SOURCE RECORDS START

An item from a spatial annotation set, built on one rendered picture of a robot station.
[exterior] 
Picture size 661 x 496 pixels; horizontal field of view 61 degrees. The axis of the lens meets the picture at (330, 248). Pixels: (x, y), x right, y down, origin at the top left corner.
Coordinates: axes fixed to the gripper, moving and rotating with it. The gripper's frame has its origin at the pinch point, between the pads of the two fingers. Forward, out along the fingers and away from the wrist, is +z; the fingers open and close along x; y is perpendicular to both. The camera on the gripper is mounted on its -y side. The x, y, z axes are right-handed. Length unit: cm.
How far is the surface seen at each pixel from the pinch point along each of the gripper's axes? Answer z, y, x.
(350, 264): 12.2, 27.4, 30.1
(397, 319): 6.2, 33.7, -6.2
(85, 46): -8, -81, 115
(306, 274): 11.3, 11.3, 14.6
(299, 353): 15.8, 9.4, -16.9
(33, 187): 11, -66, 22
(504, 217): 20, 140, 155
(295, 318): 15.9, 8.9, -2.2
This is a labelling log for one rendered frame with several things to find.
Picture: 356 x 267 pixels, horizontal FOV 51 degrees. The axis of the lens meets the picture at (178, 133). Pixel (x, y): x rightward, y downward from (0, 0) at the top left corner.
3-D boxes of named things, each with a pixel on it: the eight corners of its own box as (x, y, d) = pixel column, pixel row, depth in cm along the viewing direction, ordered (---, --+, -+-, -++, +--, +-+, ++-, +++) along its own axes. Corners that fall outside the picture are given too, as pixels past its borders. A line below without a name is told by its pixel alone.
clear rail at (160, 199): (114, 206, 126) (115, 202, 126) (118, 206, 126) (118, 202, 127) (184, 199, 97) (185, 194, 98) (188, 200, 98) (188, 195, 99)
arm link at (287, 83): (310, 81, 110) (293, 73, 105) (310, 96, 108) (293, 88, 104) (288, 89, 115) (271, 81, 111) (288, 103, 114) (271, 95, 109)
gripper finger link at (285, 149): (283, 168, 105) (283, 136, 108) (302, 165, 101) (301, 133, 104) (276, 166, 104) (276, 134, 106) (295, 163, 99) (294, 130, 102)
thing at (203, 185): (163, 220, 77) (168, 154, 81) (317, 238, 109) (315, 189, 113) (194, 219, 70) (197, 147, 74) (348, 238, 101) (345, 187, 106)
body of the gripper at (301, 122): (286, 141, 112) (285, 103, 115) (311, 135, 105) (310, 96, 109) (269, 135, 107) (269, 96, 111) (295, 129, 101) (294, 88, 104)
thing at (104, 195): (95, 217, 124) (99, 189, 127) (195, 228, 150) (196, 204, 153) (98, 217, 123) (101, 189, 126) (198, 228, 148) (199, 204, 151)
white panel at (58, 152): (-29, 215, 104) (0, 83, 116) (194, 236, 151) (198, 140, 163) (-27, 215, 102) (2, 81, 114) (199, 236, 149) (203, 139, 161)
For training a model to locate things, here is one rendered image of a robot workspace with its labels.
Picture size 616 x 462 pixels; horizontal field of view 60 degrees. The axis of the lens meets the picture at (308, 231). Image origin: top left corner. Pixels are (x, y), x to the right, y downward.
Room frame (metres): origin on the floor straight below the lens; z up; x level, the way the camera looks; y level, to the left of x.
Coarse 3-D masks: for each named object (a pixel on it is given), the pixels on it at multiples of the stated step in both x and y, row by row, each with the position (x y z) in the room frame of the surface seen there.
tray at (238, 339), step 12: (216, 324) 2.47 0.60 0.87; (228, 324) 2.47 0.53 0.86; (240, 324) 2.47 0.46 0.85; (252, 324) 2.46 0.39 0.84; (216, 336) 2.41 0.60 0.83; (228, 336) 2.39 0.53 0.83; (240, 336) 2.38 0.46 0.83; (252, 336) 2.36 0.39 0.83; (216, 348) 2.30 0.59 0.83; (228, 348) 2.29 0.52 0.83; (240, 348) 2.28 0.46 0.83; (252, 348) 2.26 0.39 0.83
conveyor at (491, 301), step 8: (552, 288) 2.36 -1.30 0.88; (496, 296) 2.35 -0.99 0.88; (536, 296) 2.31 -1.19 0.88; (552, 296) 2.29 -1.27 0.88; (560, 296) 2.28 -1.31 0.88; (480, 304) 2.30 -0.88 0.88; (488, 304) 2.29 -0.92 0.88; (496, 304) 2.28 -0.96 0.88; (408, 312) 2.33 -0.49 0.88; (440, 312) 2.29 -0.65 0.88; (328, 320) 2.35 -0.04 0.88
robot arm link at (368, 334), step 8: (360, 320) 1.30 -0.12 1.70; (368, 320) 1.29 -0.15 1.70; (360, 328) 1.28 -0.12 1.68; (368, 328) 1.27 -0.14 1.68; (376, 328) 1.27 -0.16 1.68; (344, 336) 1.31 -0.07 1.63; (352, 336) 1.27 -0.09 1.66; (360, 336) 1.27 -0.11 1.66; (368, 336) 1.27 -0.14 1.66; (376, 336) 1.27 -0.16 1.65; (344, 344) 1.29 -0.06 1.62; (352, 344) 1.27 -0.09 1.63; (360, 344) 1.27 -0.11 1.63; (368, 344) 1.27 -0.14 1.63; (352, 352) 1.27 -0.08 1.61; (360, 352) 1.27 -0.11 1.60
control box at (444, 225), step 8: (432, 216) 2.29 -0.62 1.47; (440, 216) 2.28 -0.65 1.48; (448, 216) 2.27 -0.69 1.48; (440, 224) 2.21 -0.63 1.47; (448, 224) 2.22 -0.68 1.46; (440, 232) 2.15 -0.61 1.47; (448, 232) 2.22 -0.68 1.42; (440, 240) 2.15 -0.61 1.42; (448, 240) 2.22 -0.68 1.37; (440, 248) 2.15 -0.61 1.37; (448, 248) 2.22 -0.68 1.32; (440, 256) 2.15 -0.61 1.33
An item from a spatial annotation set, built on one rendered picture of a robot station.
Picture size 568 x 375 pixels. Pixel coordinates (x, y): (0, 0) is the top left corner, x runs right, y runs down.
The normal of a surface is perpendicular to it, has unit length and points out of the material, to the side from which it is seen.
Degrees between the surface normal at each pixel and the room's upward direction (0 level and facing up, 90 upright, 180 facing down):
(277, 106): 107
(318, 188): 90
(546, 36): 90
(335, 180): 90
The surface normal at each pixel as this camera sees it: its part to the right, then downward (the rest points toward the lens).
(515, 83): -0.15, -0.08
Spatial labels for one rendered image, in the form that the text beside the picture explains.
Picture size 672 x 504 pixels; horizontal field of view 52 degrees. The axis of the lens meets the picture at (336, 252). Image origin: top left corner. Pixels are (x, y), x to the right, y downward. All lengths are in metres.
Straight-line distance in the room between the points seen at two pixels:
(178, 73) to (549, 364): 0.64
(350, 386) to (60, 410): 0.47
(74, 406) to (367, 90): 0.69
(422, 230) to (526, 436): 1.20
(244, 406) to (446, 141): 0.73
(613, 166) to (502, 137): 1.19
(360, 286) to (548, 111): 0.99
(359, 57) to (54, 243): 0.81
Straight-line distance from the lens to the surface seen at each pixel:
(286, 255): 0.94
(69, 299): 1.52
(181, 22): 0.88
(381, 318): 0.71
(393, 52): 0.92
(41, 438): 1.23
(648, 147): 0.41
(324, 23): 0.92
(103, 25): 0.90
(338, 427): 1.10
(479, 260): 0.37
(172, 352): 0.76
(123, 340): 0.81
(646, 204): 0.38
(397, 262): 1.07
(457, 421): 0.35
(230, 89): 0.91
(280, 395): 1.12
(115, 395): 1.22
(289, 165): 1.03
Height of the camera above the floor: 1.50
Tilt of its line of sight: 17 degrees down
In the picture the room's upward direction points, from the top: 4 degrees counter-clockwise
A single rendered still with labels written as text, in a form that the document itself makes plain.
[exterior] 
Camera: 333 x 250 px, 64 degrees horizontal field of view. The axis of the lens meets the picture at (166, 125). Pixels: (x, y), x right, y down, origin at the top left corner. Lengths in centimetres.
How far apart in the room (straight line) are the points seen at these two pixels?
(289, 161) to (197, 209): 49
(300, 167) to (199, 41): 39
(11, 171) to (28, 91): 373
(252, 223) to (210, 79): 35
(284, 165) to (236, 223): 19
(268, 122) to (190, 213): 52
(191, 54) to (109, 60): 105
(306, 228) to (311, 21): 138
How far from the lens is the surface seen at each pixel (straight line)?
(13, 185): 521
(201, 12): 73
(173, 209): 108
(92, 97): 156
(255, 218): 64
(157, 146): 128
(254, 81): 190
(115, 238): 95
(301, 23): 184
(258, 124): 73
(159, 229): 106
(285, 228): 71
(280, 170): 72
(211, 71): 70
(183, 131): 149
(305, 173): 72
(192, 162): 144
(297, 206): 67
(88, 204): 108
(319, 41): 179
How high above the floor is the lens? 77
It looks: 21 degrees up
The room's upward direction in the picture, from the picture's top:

SOURCE RECORDS END

[THE TASK] Lines wanted from the listing above: the line with "body of the" up to and including the line with "For training a". Please write them out exactly, adding nothing else.

[RESPONSE AREA]
body of the gripper at (301, 122): (286, 141, 112) (285, 103, 115) (311, 135, 105) (310, 96, 109) (269, 135, 107) (269, 96, 111) (295, 129, 101) (294, 88, 104)
thing at (104, 195): (95, 217, 124) (99, 189, 127) (195, 228, 150) (196, 204, 153) (98, 217, 123) (101, 189, 126) (198, 228, 148) (199, 204, 151)
white panel at (58, 152): (-29, 215, 104) (0, 83, 116) (194, 236, 151) (198, 140, 163) (-27, 215, 102) (2, 81, 114) (199, 236, 149) (203, 139, 161)
For training a model to locate things, here is one rendered image of a robot workspace with its labels.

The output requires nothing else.